Task statement
For each line below that includes the string "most", show the whole line.

Input for this task
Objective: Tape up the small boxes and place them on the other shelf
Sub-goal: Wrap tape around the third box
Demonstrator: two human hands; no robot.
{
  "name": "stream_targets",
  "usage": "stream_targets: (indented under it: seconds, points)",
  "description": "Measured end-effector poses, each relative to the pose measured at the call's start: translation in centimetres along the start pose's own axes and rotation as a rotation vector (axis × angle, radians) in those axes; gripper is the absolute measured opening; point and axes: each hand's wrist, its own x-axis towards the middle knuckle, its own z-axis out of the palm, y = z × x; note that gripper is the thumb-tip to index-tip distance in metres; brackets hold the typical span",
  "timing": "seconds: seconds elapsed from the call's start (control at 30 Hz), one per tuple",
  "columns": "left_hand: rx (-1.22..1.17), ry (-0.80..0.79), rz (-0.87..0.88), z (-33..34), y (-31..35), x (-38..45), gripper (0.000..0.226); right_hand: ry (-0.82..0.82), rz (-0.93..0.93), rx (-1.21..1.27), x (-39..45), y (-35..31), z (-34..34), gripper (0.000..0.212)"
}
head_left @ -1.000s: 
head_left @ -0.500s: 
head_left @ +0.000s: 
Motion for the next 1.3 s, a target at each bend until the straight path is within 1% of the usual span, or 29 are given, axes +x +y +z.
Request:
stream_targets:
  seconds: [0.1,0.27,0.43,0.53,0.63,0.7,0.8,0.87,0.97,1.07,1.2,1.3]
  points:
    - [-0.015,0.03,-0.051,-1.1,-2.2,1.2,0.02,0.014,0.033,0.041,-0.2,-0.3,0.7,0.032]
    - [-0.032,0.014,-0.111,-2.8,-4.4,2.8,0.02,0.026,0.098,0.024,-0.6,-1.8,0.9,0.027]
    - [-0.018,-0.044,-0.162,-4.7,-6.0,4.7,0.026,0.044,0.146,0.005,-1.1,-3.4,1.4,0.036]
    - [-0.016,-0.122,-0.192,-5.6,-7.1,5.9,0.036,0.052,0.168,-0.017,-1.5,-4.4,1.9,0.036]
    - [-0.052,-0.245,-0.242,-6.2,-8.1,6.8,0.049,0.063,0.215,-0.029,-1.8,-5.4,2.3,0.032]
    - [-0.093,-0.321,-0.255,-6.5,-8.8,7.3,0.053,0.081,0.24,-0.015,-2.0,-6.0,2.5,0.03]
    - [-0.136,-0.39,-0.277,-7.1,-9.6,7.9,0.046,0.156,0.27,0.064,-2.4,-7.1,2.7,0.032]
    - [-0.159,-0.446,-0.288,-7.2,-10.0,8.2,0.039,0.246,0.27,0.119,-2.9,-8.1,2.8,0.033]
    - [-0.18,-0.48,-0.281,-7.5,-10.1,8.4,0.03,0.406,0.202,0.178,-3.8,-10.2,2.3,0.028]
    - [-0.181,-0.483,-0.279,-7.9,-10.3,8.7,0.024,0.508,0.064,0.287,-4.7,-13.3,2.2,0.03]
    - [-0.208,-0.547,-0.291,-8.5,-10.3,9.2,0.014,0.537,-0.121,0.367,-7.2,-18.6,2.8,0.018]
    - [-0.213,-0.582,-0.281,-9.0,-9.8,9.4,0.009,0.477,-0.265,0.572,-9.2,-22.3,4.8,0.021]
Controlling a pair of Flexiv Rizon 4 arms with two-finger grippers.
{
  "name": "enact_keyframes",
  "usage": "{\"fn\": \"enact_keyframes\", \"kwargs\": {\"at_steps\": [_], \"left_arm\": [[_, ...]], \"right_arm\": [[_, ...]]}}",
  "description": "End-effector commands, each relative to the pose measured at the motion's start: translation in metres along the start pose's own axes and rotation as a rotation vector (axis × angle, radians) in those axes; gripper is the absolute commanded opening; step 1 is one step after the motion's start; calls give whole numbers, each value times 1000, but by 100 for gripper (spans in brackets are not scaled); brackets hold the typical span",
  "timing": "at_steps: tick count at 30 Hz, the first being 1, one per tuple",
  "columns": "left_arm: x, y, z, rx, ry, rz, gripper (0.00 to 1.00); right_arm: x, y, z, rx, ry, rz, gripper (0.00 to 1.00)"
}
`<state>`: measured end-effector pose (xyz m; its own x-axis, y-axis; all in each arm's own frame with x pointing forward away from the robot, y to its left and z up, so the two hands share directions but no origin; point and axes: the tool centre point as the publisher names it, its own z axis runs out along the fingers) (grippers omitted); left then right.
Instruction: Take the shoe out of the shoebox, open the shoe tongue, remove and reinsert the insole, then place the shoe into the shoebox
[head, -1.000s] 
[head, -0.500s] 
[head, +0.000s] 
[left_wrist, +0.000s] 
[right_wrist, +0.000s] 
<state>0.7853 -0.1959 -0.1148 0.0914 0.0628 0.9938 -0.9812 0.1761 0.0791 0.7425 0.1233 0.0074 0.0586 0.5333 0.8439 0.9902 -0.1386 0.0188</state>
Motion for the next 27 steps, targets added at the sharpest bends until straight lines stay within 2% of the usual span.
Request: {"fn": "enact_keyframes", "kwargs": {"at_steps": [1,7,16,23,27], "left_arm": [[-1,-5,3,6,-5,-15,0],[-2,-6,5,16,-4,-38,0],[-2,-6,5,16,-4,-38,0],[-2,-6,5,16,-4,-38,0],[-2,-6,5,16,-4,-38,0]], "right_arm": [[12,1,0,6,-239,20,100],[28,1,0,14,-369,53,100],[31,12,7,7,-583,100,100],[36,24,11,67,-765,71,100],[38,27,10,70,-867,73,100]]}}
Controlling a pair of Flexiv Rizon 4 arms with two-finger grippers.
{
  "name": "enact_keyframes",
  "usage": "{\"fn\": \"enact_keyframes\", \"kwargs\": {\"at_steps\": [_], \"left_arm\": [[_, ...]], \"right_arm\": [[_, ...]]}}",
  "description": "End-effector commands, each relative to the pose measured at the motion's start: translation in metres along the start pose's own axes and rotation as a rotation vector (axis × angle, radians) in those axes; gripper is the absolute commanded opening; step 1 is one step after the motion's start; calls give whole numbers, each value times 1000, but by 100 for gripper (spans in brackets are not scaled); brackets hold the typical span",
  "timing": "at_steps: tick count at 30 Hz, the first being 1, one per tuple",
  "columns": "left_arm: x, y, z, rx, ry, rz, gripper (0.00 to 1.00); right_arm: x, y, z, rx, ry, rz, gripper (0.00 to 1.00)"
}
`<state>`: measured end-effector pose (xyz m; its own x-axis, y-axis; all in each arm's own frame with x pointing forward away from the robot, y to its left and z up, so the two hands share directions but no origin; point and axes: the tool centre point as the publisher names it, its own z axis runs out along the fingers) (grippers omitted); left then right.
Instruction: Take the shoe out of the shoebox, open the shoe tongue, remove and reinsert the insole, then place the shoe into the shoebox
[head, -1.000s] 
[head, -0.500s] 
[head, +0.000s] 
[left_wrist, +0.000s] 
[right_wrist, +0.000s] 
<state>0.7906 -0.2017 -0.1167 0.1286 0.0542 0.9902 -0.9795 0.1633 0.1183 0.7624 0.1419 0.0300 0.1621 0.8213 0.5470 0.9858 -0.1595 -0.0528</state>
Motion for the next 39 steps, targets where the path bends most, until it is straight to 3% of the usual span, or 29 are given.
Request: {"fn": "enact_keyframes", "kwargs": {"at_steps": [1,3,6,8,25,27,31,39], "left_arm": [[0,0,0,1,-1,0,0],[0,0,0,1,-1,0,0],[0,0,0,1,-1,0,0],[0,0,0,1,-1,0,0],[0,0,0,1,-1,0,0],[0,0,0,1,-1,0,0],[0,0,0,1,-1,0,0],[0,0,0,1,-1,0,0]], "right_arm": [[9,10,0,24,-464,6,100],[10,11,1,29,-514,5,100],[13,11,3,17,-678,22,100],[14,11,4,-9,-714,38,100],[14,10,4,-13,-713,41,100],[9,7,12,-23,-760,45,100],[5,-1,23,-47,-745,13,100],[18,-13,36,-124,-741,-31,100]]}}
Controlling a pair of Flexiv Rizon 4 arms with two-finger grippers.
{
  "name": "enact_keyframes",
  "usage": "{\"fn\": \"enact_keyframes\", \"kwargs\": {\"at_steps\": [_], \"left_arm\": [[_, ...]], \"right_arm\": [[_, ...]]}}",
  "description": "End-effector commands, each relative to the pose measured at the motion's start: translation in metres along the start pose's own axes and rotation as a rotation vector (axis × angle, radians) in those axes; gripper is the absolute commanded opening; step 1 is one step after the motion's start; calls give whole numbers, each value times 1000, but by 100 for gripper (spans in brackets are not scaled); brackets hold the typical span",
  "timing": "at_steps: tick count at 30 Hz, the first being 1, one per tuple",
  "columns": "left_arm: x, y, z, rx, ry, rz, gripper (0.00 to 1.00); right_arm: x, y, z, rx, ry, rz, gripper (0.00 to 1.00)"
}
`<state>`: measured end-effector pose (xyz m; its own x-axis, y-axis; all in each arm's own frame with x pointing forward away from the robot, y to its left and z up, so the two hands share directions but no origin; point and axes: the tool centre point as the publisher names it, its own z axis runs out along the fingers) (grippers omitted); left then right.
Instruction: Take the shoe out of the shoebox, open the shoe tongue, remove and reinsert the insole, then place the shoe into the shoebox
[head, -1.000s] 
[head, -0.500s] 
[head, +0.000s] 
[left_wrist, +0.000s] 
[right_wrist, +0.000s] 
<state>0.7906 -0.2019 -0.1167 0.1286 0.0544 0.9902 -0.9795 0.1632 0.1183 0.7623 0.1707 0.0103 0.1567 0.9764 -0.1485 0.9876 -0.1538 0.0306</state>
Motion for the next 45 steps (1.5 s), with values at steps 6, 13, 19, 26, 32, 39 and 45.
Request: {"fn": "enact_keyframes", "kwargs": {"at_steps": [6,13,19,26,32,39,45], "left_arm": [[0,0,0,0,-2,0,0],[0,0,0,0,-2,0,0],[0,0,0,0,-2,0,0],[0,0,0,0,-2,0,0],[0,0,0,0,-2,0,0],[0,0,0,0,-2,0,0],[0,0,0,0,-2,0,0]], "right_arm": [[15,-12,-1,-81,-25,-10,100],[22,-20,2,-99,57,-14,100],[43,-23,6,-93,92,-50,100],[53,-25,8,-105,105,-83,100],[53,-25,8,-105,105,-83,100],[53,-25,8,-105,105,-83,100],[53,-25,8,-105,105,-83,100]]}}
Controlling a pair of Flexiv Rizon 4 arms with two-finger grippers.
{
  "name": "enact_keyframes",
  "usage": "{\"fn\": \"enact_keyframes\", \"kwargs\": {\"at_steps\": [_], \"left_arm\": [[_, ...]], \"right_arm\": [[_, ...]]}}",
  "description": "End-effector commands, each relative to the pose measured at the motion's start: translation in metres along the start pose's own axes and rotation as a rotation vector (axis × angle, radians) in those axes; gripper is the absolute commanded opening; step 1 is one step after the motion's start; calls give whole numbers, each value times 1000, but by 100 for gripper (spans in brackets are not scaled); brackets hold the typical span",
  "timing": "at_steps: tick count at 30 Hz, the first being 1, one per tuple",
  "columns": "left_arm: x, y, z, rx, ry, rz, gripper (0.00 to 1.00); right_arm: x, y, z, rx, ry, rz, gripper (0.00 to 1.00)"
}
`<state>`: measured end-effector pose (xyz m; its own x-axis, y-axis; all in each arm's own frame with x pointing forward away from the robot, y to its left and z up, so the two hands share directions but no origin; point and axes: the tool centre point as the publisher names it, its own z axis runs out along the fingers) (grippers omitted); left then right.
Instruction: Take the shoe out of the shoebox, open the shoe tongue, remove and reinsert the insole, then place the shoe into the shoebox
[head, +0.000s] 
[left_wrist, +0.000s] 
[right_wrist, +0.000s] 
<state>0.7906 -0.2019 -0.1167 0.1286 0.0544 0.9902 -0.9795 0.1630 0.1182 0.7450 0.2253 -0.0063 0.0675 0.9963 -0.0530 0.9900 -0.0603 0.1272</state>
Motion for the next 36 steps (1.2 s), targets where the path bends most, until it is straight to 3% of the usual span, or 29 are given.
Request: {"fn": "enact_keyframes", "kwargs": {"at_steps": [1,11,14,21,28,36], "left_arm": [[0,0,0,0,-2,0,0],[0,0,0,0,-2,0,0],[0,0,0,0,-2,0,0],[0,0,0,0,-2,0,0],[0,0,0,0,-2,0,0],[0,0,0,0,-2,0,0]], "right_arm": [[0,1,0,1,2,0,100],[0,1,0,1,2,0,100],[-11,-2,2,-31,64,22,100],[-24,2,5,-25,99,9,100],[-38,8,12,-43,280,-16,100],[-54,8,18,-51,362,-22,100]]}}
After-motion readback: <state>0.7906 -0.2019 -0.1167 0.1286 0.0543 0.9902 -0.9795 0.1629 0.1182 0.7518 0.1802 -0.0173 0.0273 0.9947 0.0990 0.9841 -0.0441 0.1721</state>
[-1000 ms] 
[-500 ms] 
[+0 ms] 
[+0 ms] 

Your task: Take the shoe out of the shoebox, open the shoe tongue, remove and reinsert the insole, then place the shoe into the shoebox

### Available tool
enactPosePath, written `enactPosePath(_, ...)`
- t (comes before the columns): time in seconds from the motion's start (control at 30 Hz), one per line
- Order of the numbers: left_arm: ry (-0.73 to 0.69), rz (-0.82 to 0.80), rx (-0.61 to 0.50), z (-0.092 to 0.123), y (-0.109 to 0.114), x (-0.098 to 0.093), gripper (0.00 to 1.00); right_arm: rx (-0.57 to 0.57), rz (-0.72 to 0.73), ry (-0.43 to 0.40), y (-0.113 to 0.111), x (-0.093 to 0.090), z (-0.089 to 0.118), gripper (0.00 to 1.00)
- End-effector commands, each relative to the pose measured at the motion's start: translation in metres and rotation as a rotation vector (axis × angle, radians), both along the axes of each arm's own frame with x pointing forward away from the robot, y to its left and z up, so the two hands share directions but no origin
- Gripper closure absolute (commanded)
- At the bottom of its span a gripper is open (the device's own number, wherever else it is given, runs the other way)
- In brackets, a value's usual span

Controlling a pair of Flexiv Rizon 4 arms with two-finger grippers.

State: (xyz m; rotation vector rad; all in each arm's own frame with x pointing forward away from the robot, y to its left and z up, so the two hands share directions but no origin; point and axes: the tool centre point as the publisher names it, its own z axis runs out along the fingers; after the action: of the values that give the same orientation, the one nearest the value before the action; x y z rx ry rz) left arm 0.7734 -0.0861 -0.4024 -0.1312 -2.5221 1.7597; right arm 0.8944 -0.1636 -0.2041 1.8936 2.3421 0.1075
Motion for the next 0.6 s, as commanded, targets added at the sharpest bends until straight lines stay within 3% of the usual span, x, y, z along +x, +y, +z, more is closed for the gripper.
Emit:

Response to the exercise
Motion for the next 39 steps, targets where the path bends most, until it is straight to 3% of the usual span, or 29 are given.
Motion for the next 36 steps (1.2 s), targets where the path bends most, until it is straight to 3% of the usual span, or 29 are given.

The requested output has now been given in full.